Composés organiques volatils (Benzène, Toluène, Formaldéhyde...)
Les COV sont émis notamment lors de la combustion des bougies parfumées ou de l’encens, qui sont également des sources de particules, de monoxyde et de dioxyde de carbone.
En 2010, le CSTB[2] (Centre Scientifique et technique du Bâtiment) a analysé les émissions de 43 produits (encens et bougies parfumées) placés dans une pièce témoin. Résultats : Pour les bâtons et cônes d’encens, les émissions de benzène et de formaldéhyde sont les plus fortes pendant la combustion et dans l’heure suivant la combustion, puis elles diminuent significativement dans la pièce d’étude sous l’effet du renouvellement d’air par le système de ventilation. Les cônes d’encens émettent plus de formaldéhyde que les bâtons d’encens. Les émissions de benzène et de formaldéhyde des bougies sont très nettement inférieures à celles des encens. En revanche, pour les bougies, une légère augmentation des concentrations de formaldéhyde a été observée après la combustion, traduisant vraisemblablement des phénomènes de réactivité chimique.
Les effets des COV sont très variables selon sa nature. Ils vont d’une simple gêne olfactive à des irritations diverses (au site de contact), voire une diminution de la capacité respiratoire, et peuvent même aller jusqu’à des effets mutagènes et cancérigènes : benzène, certains HAP.
Certains COV sont nocifs pour l’ensemble de l’organisme, plus particulièrement le sang, l’appareil reproducteur et l’appareil circulatoire. À de fortes concentrations (le plus souvent mesurées en milieu professionnel), certains sont capables d’induire des cancers ou une altération de la fertilité.
Qu’est ce qui provoque les intoxications ?
Plusieurs facteurs peuvent être la cause d’intoxication au monoxyde de carbone et autres polluants dans l’habitat :
- le manque d’aération, ce facteur serait à l’origine de la moitié des cas d’intoxication,
- la mauvaise évacuation des produits de combustion,
- le défaut d’entretien des appareils de chauffage et de production d’eau chaude ainsi que les inserts, poêles, cuisinières, chauffages mobiles d’appoint,
- la vétusté des appareils,
- la mauvaise utilisation des appareils,
- l’incompatibilité des différentes installations présentes dans un même logement (exemple : foyer ouvert et chaudière).

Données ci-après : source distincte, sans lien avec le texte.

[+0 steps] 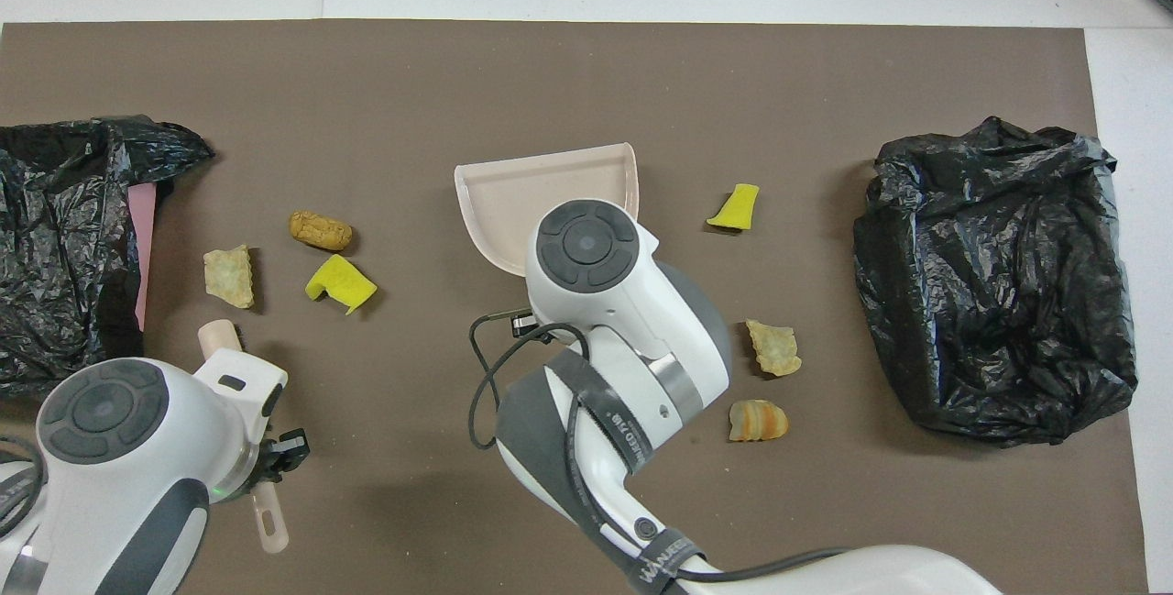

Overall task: Sweep and dump trash in bin
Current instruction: 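Place the dustpan near the crumbs while the left gripper grasps the brush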

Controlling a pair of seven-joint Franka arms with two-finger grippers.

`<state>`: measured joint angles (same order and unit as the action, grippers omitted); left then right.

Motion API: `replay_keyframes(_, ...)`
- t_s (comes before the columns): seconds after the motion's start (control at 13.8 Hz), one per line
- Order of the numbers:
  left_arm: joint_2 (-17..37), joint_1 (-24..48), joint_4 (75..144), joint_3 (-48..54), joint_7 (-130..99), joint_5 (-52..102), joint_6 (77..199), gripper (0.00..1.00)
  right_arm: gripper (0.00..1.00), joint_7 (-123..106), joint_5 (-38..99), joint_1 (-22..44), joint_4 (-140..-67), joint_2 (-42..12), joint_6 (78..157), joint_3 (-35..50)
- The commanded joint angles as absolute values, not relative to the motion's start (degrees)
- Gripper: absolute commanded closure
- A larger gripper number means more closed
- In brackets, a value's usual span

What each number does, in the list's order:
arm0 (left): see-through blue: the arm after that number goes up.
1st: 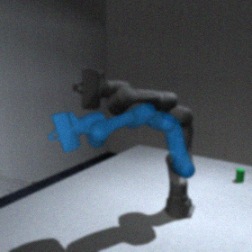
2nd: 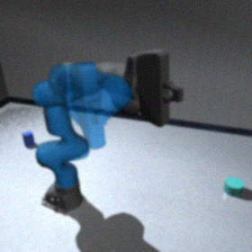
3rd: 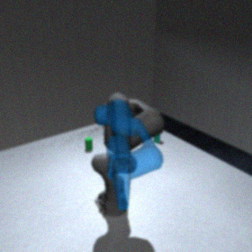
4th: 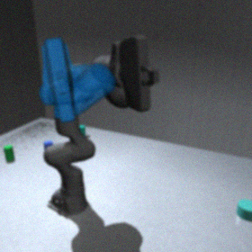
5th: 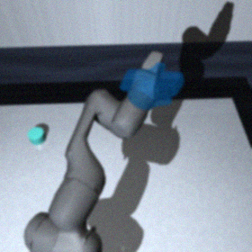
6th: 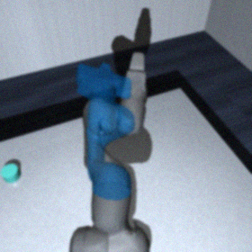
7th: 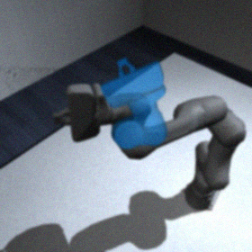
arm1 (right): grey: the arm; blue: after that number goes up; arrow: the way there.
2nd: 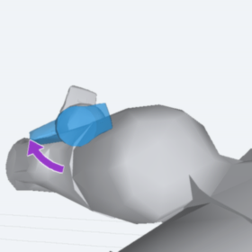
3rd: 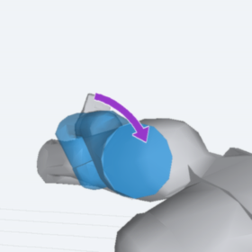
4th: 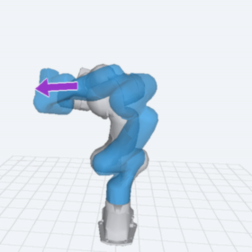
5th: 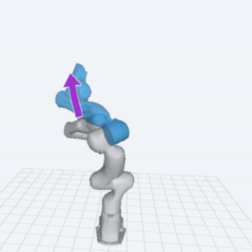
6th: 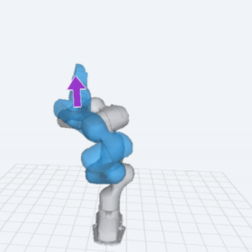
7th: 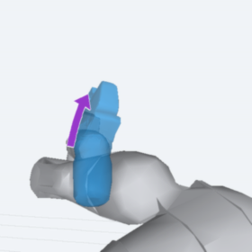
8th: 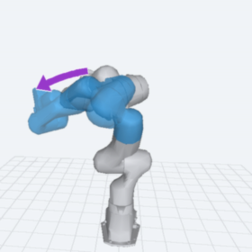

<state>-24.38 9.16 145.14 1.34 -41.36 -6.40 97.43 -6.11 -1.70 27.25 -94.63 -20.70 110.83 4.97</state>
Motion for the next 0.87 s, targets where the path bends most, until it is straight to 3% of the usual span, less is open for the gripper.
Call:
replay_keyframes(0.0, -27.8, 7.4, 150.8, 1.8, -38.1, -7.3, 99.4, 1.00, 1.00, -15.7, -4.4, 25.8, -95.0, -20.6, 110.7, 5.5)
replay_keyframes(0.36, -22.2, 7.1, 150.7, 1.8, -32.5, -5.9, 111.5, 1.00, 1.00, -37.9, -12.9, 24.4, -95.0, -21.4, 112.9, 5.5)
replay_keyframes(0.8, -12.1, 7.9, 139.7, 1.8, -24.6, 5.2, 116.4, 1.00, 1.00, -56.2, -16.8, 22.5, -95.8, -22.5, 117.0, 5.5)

Ces facteurs concernent généralement les familles socialement et économiquement fragiles. Ils sont plus exposés au risque d’intoxication au CO par souci d’économie.

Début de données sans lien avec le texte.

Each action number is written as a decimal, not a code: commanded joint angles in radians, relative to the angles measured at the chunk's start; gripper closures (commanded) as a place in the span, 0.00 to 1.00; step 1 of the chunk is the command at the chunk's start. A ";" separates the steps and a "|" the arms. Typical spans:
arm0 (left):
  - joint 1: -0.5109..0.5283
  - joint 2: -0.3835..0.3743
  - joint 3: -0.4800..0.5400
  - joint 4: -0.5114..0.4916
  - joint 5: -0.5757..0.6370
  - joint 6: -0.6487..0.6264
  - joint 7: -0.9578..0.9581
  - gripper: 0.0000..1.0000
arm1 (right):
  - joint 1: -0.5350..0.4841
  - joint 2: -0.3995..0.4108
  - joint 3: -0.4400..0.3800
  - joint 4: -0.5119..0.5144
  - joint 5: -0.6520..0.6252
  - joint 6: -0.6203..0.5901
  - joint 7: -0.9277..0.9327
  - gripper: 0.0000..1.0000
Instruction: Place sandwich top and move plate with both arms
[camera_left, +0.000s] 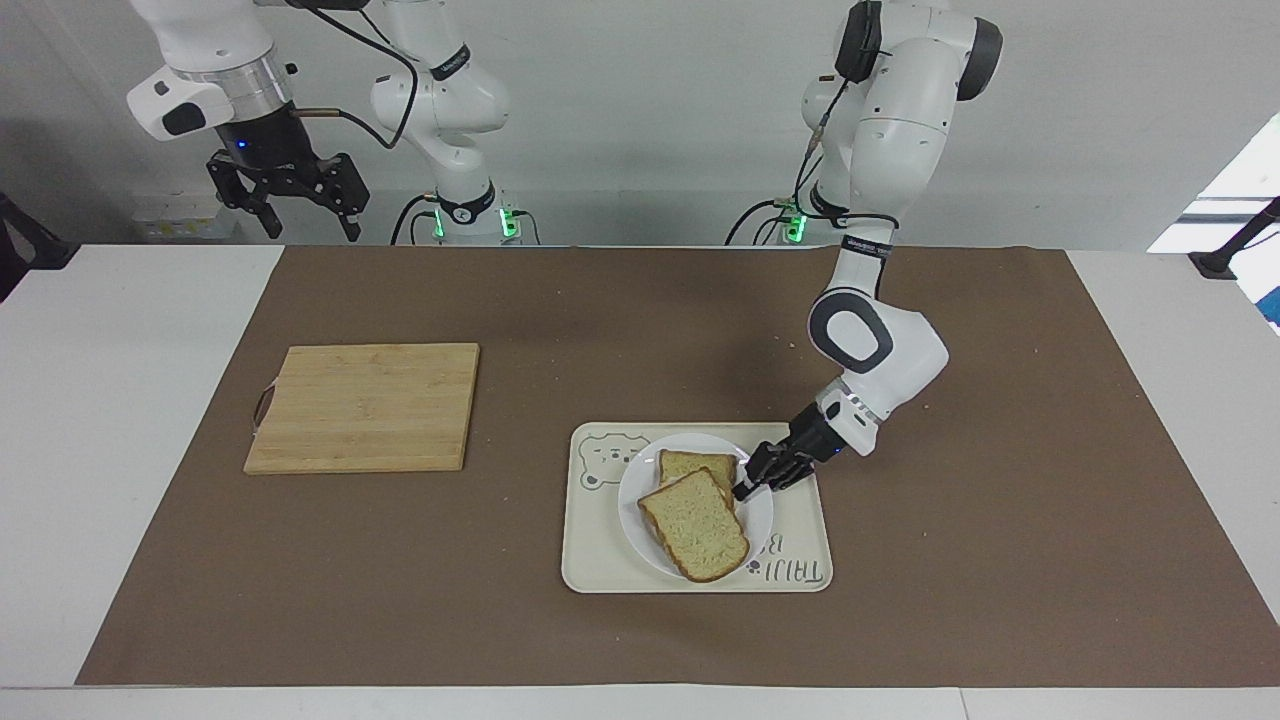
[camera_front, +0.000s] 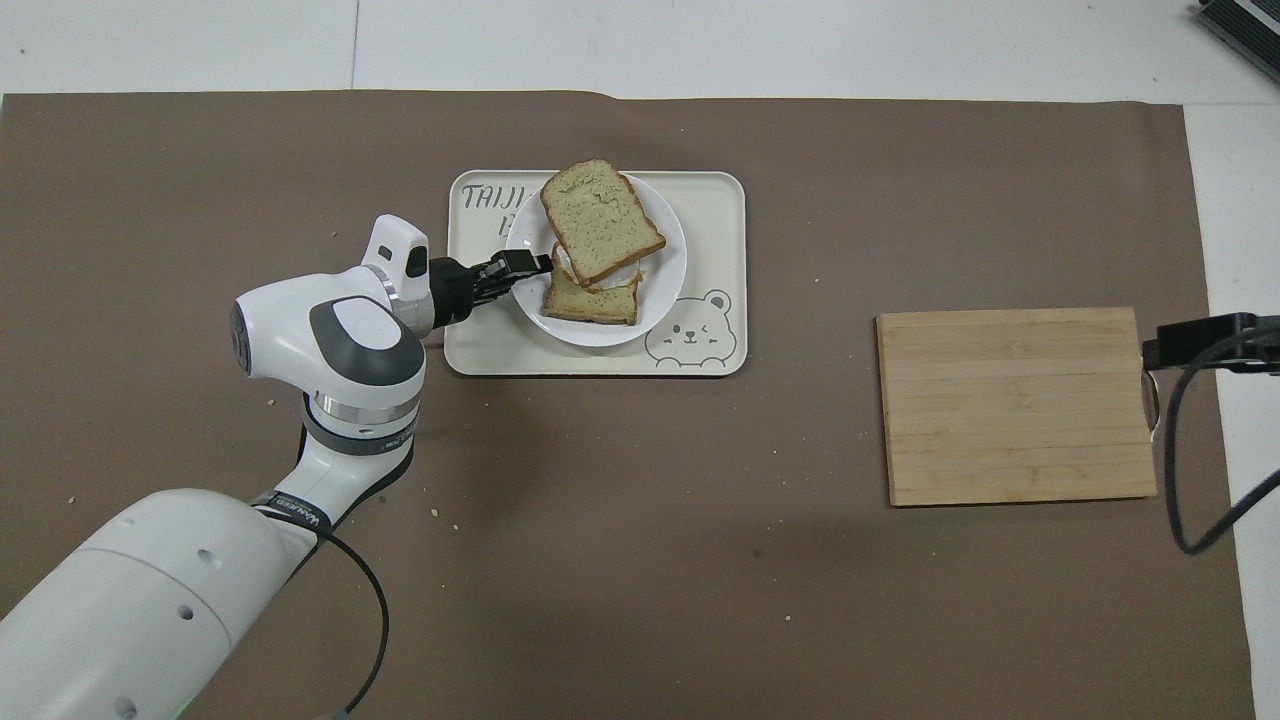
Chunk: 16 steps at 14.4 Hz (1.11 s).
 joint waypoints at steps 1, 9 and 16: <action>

Que peut-on faire pour éviter ces intoxications ?
Ces intoxications peuvent être évitées en respectant des mesures simples :
- Avant l’hiver, faites contrôler vos appareils de chauffage et de production d’eau chaude à combustion par un professionnel qualifié.
- Faites ramoner les conduits d’évacuation des fumées par un professionnel qualifié ;
- N’utilisez jamais de façon prolongée un chauffage d’appoint à combustion, ils sont conçus pour une utilisation brève et par intermittence uniquement ;
- Respecter scrupuleusement les consignes d’utilisation des appareils à combustion ;
- Assurez une bonne ventilation de votre logement ; aérez quotidiennement votre habitation pendant au moins 10 minutes, même par temps froid et n’obstruez pas les entrées et sorties d’air.
Que faire en cas d’intoxication ?
En cas de soupçon d’intoxication, il est recommandé d’aérer les locaux, d’arrêter les appareils à combustion, d’évacuer les locaux et d’appeler les secours en composant le 15 (SAMU), le 18 (Pompiers) ou encore le 112 (Numéro d’Urgence Européen).
Il ne faut pas réintégrer les lieux avant d’avoir reçu l’avis d’un professionnel du chauffage ou des Sapeurs Pompiers.
Références :
[1] Groupe Air, Eau, Santé, Pollution de l’air intérieur de l’habitat, Orientation, Diagnostique et recommandations, 2011
[2] Caractérisation des émissions de benzène et de formaldéhyde lors de la combustion d’encens et de bougies d’intérieur : élaboration de scénarios d’exposition et conseils d’utilisation, Environnement, Risques et Santé. Volume 8, N°2, 109-18, mars-avril 2009.